Hugh smiled faintly toward the speaker. “Fine of you to look out for her,” he said. “Might shut the transom, nurse.”

The secretary’s full lips drew together and he glared at this self-possession. Insolence, he called it. Of course, the man was injured, but, in consideration of such hospitality as was being shown him, he might at least act promptly upon such information.

Leonard returned to Mrs. Lumbard flushed, and with the little crack in his voice that came with excitement.

“Lying there, smoking like a young nabob,” he reported. “I told him Miss Frink’s horror of tobacco, and he merely asked the nurse to close the transom. Such nerve!”

“Yes,” returned Adèle, interested, “we surely knew already that he had nerve: and isn’t he a beauty?”

“Oh, certainly,” returned the other, throwing down the clothes on a table with a vigor that suggested a wish that the owner was occupying them. “Head all bandaged but one eye, arm bundled up, a general wreck.”
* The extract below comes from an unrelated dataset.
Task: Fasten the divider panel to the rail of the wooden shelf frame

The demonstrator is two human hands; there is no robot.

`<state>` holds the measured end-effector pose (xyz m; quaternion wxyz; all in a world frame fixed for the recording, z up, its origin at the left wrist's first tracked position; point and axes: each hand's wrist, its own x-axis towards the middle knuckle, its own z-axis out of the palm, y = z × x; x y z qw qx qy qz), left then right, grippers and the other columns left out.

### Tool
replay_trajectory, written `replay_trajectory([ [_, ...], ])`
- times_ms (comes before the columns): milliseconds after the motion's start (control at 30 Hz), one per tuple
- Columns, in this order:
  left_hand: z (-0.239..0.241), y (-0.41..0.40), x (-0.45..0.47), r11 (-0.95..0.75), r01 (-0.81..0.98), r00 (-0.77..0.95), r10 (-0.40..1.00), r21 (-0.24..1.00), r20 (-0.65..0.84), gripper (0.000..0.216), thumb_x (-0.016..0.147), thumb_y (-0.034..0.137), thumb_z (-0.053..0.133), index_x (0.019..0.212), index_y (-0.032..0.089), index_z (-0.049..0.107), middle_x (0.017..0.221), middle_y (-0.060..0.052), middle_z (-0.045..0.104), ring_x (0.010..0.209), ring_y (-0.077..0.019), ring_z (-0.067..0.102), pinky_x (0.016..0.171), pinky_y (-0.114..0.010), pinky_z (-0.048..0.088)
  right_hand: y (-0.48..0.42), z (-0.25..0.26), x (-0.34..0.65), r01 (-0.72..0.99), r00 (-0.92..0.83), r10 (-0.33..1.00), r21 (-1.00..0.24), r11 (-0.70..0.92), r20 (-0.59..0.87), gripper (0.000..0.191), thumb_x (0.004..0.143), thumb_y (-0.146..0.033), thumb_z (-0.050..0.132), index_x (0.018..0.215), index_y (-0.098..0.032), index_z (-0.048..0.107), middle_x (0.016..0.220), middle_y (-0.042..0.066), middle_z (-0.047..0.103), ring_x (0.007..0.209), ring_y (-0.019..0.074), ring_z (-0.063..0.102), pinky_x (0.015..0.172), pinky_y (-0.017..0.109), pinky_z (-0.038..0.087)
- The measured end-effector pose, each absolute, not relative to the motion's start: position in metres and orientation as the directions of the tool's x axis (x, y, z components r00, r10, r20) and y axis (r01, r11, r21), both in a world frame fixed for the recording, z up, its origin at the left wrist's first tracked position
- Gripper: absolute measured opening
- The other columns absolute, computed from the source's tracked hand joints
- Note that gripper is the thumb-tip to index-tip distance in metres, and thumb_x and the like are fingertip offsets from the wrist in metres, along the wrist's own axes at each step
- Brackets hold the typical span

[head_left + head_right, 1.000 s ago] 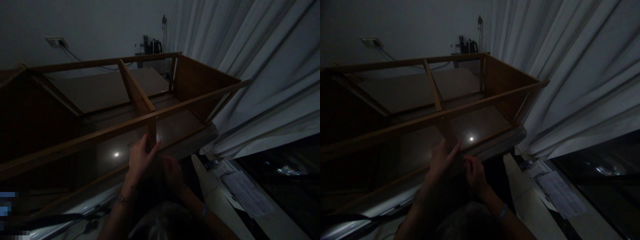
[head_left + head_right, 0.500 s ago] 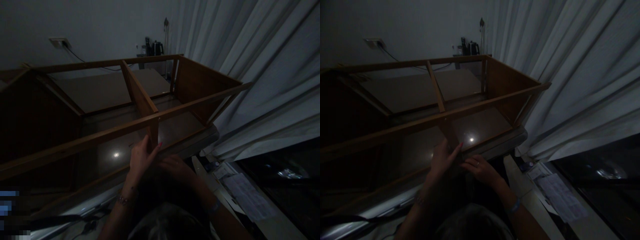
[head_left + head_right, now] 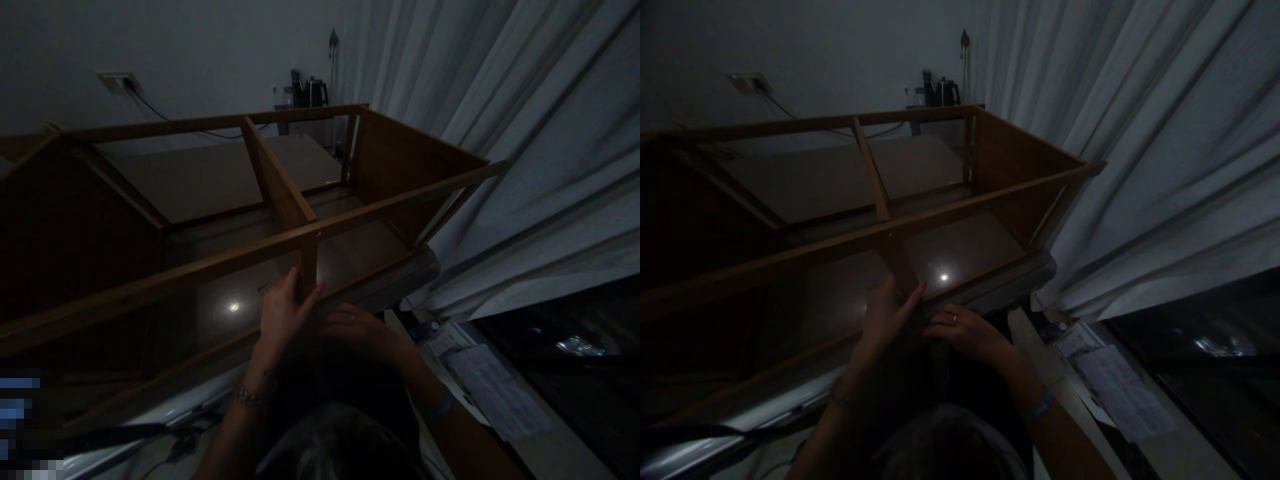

“Let him smoke, then, poor thing, while Aunt Susanna is off showing Farrandale what she’s made of. It will be his last for one while.”

It was, indeed, Hugh’s last indulgence because a high fever took possession of the young adventurer that night, and for a few days Miss Frink’s physician was a busy man. She paid scant attention to her other interests until the boy was sane again; and, although she kept to the usual hours in her study, the nurse was instructed to report to her at short intervals.

“It does seem, Miss Frink, as if we ought to send for his Aunt Sukey,” said this attractive young woman on one occasion. “He calls for her incessantly.”

Miss Frink drew her features together in the sudden grimace which sent her eyeglasses off her nose.